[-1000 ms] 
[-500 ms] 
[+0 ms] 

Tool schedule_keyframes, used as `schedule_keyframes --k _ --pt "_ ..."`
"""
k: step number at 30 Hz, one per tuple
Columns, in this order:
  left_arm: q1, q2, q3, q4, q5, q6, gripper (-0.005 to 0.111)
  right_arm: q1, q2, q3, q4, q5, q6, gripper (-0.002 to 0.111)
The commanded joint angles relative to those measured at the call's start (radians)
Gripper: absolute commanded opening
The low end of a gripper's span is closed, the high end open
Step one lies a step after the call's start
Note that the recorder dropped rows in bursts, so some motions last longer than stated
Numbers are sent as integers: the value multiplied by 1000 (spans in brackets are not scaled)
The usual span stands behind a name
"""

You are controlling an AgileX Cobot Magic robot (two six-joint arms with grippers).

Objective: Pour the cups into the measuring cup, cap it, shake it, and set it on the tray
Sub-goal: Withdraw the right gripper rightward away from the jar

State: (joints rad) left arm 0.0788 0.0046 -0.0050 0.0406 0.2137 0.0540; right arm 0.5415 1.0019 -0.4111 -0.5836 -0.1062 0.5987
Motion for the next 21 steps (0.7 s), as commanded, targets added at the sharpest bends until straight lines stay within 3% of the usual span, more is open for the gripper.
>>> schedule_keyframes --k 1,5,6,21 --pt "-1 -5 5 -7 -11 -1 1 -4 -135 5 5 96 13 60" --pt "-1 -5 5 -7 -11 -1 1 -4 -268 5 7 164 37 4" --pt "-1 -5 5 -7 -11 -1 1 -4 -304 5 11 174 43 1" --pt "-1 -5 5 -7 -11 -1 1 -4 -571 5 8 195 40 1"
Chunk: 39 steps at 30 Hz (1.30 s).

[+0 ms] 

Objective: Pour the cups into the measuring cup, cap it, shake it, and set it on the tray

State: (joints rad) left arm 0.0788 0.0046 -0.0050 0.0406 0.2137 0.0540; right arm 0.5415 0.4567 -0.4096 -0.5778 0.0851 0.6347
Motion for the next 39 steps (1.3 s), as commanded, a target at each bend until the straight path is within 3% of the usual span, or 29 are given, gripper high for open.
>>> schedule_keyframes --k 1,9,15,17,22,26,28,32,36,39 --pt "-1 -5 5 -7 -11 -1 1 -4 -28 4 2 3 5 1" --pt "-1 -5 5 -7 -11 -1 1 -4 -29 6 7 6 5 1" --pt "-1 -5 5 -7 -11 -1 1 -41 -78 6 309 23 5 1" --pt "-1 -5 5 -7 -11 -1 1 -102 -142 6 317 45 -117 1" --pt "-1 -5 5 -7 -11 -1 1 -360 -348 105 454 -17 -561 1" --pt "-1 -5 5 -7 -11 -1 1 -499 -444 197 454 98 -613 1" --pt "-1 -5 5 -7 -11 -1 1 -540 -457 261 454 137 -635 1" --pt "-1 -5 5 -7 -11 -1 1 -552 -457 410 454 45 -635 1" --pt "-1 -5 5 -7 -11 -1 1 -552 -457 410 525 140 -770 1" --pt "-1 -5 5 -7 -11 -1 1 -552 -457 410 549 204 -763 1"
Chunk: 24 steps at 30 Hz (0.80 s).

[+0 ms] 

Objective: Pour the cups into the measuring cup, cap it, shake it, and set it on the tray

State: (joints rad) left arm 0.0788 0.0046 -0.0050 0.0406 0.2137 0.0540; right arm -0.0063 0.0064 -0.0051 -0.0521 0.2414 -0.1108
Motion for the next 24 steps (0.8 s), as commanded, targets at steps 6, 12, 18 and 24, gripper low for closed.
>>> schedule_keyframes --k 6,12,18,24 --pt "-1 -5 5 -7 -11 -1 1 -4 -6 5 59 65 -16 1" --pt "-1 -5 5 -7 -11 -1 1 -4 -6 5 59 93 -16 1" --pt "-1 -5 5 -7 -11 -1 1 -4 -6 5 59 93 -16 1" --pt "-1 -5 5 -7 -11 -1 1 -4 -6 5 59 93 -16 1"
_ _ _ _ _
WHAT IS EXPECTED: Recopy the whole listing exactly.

ANSWER BELOW:
[-1000 ms] 
[-500 ms] 
[+0 ms] 

Tool schedule_keyframes, used as `schedule_keyframes --k _ --pt "_ ..."`
"""
k: step number at 30 Hz, one per tuple
Columns, in this order:
  left_arm: q1, q2, q3, q4, q5, q6, gripper (-0.005 to 0.111)
  right_arm: q1, q2, q3, q4, q5, q6, gripper (-0.002 to 0.111)
The commanded joint angles relative to those measured at the call's start (radians)
Gripper: absolute commanded opening
The low end of a gripper's span is closed, the high end open
Step one lies a step after the call's start
Note that the recorder dropped rows in bursts, so some motions last longer than stated
Numbers are sent as integers: the value multiplied by 1000 (spans in brackets are not scaled)
The usual span stands behind a name
"""

You are controlling an AgileX Cobot Magic robot (two six-joint arms with grippers).

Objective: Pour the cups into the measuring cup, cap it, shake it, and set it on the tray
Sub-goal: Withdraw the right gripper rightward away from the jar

State: (joints rad) left arm 0.0788 0.0046 -0.0050 0.0406 0.2137 0.0540; right arm 0.5415 1.0019 -0.4111 -0.5836 -0.1062 0.5987
Motion for the next 21 steps (0.7 s), as commanded, targets added at the sharpest bends until straight lines stay within 3% of the usual span, more is open for the gripper.
>>> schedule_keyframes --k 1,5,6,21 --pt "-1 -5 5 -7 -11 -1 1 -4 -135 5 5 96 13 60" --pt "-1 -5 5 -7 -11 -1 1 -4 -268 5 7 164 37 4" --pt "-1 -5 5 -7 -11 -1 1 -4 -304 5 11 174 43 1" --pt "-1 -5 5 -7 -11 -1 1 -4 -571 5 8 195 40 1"
Chunk: 39 steps at 30 Hz (1.30 s).

[+0 ms] 

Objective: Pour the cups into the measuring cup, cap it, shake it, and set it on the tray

State: (joints rad) left arm 0.0788 0.0046 -0.0050 0.0406 0.2137 0.0540; right arm 0.5415 0.4567 -0.4096 -0.5778 0.0851 0.6347
Motion for the next 39 steps (1.3 s), as commanded, a target at each bend until the straight path is within 3% of the usual span, or 29 are given, gripper high for open.
>>> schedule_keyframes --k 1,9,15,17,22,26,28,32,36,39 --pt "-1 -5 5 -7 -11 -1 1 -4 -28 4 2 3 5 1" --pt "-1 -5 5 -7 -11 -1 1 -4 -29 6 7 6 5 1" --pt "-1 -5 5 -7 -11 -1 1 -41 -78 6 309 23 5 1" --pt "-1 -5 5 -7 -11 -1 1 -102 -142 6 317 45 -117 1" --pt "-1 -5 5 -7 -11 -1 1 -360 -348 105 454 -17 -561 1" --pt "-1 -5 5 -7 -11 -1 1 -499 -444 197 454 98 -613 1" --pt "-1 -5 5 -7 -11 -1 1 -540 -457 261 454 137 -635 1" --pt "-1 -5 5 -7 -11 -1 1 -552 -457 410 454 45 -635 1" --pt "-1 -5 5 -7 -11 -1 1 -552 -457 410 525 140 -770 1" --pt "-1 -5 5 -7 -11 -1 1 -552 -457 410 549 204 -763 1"
Chunk: 24 steps at 30 Hz (0.80 s).

[+0 ms] 

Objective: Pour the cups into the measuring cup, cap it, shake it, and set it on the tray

State: (joints rad) left arm 0.0788 0.0046 -0.0050 0.0406 0.2137 0.0540; right arm -0.0063 0.0064 -0.0051 -0.0521 0.2414 -0.1108
Motion for the next 24 steps (0.8 s), as commanded, targets at steps 6, 12, 18 and 24, gripper low for closed.
>>> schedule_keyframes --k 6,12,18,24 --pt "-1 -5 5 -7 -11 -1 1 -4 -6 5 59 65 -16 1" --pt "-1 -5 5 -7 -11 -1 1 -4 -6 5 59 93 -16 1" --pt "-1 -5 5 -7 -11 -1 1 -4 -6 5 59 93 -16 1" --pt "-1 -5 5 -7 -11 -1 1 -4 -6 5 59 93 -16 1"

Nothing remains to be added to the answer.